Stephen Lewis a braqué les projecteurs avec une formidable intensité sur l’épidémie de VIH et de sida, notamment sur les personnes touchées, au cœur de l’épidémie, qu’on a trop longtemps ignorées, stigmatisées, criminalisées et reléguées aux marges de la société. Bien sûr, nous savons que cette marginalisation persiste, mais Stephen était convaincu qu’il était possible – qu’il est toujours possible – d’en faire davantage, notamment en mettant au premier plan les droits humains et l’humanité des personnes les plus touchées, y compris, d’importante façon, les femmes. Il croyait au pouvoir de la communauté et au pouvoir intrinsèque des regroupements de gens. Par-dessus tout, Stephen Lewis croyait en l’espoir, et il nous a appris à y croire également.
Difficile de trouver les mots pour exprimer ce que Stephen représentait pour le Réseau juridique, et bien sûr pour la communauté du VIH à travers le monde. Il avait, comme on sait, toujours le mot juste. Il était un orateur doué et a mis son pouvoir de persuasion maintes fois au service de nos causes communes – notamment l’accès aux médicaments pour tous et toutes, la fin de la criminalisation du VIH et le progrès vers des politiques progressistes en matière de drogues au Canada et ailleurs.
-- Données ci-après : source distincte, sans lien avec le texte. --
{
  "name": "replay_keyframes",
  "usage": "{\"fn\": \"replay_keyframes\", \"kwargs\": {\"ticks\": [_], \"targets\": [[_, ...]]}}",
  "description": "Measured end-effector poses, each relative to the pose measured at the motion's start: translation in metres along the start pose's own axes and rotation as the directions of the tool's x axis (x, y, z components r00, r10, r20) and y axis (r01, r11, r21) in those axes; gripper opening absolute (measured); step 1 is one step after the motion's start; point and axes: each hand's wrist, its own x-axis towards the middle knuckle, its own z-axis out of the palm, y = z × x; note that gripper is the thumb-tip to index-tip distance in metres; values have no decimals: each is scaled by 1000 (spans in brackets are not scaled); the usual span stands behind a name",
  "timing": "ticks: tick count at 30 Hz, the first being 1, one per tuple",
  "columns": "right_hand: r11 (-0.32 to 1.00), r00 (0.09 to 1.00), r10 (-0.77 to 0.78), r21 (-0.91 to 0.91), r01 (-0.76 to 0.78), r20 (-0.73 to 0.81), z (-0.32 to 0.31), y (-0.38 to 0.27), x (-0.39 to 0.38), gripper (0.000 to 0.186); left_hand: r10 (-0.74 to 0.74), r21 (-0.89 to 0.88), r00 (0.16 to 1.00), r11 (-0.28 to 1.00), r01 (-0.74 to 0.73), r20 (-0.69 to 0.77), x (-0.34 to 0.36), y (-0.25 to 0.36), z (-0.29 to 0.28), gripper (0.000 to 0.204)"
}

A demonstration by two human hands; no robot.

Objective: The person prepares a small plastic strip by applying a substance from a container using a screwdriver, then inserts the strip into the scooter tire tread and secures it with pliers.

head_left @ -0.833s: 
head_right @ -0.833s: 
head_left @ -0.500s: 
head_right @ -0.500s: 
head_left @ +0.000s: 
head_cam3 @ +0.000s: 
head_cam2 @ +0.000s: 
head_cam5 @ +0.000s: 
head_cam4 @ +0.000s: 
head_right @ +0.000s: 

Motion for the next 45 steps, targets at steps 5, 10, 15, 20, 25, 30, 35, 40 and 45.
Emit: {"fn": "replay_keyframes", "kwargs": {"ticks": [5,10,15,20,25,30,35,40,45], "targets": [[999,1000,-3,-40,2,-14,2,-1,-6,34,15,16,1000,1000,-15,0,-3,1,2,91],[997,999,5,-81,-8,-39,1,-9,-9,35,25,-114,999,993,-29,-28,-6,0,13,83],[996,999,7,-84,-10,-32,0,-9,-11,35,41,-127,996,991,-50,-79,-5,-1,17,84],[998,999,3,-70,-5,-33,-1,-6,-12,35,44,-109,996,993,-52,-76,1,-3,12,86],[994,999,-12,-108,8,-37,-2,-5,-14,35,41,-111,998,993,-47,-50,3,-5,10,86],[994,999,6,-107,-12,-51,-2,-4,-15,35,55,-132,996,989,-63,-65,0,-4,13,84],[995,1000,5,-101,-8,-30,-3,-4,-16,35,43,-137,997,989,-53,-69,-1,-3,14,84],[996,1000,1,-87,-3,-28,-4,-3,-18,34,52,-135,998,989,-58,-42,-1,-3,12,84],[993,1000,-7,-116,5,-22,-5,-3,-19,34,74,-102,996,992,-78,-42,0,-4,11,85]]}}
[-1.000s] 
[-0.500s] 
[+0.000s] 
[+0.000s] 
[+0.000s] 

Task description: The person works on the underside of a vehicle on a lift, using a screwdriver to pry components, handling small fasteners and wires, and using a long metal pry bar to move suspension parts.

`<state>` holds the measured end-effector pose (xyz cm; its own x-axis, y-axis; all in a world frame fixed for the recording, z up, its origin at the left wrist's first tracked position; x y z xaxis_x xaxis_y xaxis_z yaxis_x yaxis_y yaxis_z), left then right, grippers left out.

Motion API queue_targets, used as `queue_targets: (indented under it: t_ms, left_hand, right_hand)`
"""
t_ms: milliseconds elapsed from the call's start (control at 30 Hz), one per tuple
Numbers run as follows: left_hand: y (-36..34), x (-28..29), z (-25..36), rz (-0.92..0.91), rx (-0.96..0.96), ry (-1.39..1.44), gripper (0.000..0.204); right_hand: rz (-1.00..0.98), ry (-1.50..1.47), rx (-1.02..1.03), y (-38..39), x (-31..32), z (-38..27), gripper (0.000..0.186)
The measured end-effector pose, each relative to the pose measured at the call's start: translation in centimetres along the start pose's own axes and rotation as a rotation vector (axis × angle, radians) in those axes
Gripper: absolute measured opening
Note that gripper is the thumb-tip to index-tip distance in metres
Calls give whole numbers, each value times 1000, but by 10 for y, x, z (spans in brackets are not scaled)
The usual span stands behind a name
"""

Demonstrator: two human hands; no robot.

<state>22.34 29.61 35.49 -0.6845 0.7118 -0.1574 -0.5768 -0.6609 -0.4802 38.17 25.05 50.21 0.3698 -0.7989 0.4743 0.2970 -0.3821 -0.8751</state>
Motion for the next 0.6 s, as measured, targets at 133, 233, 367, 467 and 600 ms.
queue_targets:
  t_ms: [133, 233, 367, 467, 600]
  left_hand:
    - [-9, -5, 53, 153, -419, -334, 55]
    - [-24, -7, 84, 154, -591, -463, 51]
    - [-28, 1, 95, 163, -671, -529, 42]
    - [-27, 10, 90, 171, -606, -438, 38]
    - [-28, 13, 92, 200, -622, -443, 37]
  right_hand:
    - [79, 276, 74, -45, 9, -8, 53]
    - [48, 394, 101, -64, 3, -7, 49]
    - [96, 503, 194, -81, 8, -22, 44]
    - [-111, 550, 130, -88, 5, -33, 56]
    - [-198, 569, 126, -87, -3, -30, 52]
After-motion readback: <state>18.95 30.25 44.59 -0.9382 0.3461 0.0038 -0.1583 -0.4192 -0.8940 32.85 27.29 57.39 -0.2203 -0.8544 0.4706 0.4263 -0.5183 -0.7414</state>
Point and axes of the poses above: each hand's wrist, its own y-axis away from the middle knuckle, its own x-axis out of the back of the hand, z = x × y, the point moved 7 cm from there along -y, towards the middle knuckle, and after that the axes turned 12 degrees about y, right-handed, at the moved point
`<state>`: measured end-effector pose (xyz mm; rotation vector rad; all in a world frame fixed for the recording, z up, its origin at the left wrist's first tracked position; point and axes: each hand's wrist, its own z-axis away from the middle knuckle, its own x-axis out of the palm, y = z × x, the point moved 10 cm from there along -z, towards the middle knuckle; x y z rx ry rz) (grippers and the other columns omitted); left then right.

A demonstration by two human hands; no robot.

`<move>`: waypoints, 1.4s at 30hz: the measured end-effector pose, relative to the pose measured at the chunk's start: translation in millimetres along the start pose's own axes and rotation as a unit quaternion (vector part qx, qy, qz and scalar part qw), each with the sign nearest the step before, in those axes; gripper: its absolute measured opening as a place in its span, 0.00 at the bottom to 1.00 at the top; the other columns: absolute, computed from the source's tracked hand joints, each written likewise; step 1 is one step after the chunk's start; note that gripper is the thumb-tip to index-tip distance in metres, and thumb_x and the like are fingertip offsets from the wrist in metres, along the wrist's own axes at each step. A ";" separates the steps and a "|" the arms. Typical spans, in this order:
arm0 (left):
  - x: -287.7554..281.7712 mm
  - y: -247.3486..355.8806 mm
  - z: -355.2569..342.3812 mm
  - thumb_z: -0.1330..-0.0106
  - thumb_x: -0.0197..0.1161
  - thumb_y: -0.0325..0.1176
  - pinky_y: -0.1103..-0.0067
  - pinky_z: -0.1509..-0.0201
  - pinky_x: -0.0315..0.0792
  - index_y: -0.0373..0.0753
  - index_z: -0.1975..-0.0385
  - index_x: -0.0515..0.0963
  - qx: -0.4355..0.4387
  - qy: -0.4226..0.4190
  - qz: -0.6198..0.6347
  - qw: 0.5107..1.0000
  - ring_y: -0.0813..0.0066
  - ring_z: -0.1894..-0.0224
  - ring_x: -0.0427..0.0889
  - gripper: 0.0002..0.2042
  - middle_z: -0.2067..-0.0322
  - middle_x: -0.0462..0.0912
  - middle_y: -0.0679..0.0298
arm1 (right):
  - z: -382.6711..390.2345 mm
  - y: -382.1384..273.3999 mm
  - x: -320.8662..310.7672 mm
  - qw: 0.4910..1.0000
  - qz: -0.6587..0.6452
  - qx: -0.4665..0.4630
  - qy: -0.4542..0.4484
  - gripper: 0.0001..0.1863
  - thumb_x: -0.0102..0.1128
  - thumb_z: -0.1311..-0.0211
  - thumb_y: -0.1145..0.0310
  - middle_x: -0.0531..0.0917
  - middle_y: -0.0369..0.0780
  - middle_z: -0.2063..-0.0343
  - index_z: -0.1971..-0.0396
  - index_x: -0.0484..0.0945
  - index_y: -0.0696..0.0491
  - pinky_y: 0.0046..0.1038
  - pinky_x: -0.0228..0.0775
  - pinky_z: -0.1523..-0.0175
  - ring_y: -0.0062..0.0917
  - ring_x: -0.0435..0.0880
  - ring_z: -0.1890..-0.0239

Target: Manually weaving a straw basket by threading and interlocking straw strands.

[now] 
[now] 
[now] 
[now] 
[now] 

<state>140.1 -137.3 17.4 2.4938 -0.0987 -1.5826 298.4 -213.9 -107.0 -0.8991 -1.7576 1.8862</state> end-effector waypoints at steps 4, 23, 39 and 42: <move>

Ami et mentor pour le personnel du Réseau juridique, il envoyait souvent des messages que beaucoup d’entre nous ont conservés : des mots d’encouragement et de reconnaissance qui nous redonnaient du courage dans des moments particulièrement éprouvants. Ces mots de lui nous semblent si précieux aujourd’hui, alors que nous poursuivons le travail de pionnier que Stephen Lewis a mené pendant tant d’années.
Nos pensées vont à sa chère épouse, à ses enfants, ses petits-enfants, sa famille élargie et ses ami-es, ainsi qu’à tou-te-s ceux et celles qui pleurent la perte de cet homme franchement extraordinaire.
Que son souvenir soit une source de réconfort. De fait, il l’est déjà.